Your goal ▸
Range to reproduce from the entries below: the line with "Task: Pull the", the line with "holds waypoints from", and every line in between. Give them exactly and give nothing else.

Source data ▸

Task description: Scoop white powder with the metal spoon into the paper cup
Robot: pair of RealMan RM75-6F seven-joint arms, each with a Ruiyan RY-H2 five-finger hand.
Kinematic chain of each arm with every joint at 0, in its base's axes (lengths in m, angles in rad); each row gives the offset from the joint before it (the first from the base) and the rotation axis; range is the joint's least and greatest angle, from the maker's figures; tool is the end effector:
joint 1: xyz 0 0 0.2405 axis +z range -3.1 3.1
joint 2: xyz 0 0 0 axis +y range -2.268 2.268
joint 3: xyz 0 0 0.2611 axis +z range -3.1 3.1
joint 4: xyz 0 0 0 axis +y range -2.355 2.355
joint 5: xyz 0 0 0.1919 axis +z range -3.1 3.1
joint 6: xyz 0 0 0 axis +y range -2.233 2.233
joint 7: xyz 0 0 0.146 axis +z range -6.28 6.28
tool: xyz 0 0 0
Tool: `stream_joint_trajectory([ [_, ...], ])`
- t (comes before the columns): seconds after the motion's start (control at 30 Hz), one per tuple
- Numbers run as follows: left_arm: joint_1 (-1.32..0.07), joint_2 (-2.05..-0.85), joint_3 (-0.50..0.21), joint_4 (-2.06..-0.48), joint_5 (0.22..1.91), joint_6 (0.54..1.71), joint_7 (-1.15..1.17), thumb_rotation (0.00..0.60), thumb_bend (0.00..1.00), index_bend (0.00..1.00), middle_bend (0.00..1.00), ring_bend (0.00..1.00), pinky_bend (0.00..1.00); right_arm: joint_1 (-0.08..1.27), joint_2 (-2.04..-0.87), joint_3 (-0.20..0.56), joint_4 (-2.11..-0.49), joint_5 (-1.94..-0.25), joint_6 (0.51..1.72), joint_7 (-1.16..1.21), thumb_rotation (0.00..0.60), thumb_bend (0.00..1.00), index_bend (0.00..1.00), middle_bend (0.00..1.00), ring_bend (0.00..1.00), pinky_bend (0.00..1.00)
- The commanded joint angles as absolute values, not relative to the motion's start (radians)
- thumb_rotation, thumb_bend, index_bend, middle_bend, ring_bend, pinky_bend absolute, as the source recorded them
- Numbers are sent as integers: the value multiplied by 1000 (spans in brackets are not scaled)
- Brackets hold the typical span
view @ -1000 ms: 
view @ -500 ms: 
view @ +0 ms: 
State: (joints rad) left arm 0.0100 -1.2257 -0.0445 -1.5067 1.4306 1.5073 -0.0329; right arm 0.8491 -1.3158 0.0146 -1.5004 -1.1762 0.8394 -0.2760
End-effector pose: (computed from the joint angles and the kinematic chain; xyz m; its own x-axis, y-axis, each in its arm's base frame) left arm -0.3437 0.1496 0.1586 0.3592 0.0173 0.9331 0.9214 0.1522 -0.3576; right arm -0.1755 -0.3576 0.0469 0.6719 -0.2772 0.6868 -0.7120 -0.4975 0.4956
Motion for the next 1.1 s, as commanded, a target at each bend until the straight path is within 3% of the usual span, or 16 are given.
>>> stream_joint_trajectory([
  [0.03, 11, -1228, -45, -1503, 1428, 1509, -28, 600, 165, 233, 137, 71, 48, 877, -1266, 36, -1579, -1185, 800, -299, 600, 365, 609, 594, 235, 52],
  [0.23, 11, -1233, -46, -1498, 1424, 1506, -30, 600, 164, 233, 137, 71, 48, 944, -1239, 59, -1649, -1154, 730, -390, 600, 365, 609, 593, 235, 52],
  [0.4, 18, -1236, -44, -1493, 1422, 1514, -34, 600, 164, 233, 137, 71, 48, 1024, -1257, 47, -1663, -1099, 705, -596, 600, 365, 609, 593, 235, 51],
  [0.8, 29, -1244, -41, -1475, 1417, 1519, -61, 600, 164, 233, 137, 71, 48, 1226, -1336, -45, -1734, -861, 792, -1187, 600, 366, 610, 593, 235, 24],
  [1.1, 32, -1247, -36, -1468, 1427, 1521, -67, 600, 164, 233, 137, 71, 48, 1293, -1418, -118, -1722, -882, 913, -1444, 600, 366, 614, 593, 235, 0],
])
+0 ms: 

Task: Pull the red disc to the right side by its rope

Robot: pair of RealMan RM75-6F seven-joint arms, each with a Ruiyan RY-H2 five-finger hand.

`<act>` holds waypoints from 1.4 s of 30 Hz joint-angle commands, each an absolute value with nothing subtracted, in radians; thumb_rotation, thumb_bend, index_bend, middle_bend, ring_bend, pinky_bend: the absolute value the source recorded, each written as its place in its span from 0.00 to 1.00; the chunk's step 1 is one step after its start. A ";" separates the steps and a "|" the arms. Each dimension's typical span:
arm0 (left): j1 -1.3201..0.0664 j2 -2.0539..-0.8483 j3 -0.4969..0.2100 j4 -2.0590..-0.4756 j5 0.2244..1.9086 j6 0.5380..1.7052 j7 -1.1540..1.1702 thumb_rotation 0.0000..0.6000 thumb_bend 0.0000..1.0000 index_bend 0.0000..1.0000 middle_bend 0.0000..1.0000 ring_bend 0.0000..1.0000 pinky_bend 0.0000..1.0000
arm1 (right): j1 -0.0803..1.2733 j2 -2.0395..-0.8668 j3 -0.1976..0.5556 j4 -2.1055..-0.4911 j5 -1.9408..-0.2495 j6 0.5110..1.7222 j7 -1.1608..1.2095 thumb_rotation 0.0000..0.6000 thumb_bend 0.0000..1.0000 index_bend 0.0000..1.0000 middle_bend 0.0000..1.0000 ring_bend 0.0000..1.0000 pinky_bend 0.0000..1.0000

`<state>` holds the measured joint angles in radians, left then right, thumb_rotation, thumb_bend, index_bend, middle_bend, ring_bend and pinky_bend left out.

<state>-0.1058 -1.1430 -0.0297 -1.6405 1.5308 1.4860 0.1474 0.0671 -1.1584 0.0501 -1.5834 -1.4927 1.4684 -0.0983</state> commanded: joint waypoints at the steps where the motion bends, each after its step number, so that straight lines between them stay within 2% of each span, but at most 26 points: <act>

Response ▸
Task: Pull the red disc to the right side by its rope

Robot: pair of RealMan RM75-6F seven-joint arms, each with a Ruiyan RY-H2 five-finger hand.

`<act>` holds waypoints from 1.4 s of 30 Hz joint-angle commands, each an absolute value with nothing subtracted, in radians; thumb_rotation, thumb_bend, index_bend, middle_bend, ring_bend, pinky_bend: the absolute value the source recorded, each written as its place in its span from 0.00 to 1.00; the chunk's step 1 is one step after its start. A ";" separates the steps and a "|" the arms. Each dimension's typical span:

What appears above is the complete answer.